#' Aggregate data layers
#'
#' This function aggregates data layers. Steps: 1) Perform first level error checking
#' to make sure that the data set contains 'layer' and valid aggregation option was
#' selected. 2) Perform second level error checking to make sure the aggregation option
#' selection makes sense (e.g. cannot aggregate "S" and "AP" if no "AP" data are in the
#' data set). 3) Average the data by taking the median or mean based on user input.
#'
#' @param df data frame
#' @param avgTechnique method for aggregating data ("mean" [default], "median")
#' @param layerAggOption (0[default]: no aggregation; 1: combine "S" & "AP"
#' ("SAP"); 2: combine "B" & "BP" ("BBP"); 3: opt 1 & 2 ("SAP", "BBP"); 4:
#' combine all ("ALL")); 5: combine "S" and "B" ("SB")
#'
#' @examples
#' \dontrun{
#' dfr <- analysisOrganizeData(dataCensored)
#'
#' # retrieve all corrected chlorophyll-a concentrations for Station CB5.4,
#' # missing values are removed and transformation applied.
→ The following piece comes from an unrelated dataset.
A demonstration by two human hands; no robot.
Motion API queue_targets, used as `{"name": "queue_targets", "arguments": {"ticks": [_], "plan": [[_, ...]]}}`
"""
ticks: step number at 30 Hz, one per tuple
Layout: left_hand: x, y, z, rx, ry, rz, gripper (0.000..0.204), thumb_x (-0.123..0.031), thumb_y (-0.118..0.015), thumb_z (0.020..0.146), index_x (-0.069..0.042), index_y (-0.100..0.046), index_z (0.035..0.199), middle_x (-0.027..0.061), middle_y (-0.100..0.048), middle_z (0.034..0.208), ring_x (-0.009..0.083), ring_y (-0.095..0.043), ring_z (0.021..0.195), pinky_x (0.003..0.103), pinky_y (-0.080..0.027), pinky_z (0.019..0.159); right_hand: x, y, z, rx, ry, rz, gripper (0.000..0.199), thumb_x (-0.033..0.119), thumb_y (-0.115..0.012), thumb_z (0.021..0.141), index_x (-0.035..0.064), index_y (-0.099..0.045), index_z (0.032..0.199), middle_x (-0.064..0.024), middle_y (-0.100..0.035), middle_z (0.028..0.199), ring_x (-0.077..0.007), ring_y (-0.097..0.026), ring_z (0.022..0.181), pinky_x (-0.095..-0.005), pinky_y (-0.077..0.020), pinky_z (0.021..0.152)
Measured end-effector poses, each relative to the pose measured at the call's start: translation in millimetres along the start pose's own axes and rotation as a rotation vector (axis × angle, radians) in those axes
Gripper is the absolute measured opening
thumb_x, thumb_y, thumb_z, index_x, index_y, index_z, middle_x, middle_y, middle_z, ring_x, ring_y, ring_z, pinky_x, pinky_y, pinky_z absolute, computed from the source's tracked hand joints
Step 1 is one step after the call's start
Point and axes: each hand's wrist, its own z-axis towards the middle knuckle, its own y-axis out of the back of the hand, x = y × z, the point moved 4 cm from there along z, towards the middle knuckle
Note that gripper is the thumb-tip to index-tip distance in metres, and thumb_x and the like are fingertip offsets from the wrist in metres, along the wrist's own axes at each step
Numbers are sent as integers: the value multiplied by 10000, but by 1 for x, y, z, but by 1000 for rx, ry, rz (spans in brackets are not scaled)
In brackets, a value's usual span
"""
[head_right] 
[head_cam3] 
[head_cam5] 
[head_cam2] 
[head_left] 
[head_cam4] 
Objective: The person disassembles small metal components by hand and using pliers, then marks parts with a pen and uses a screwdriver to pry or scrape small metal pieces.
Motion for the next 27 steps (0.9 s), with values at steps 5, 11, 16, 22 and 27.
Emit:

Note, a
#' # warning is displayed indicating that data set has layers but user did
#' # not specify layer in retrieval. layerAggregation then aggregates per
#' # specifications
#' dfr2 <- selectData(dfr[["df"]], 'chla', 'CB5.4', analySpec=dfr[["analySpec"]])
#' df2 <- dfr2[[1]] # data frame of selected data
#' iSpec2 <- dfr2[[2]] # meta data about selected data
#' df2a <- layerAggregation(df2, avgTechnique="mean", layerAggOption=4)
#' }
#'
#' @return data frame with aggregated data
# @keywords internal
#' @export
#' @importFrom survival Surv
#'
layerAggregation <- function(df, avgTechnique="mean", layerAggOption=3) {
# -----< Change history >--------------------------------------------
# 10May2021: JBH: migrated rbind to dplyr::bind_rows (to handle Surv objects)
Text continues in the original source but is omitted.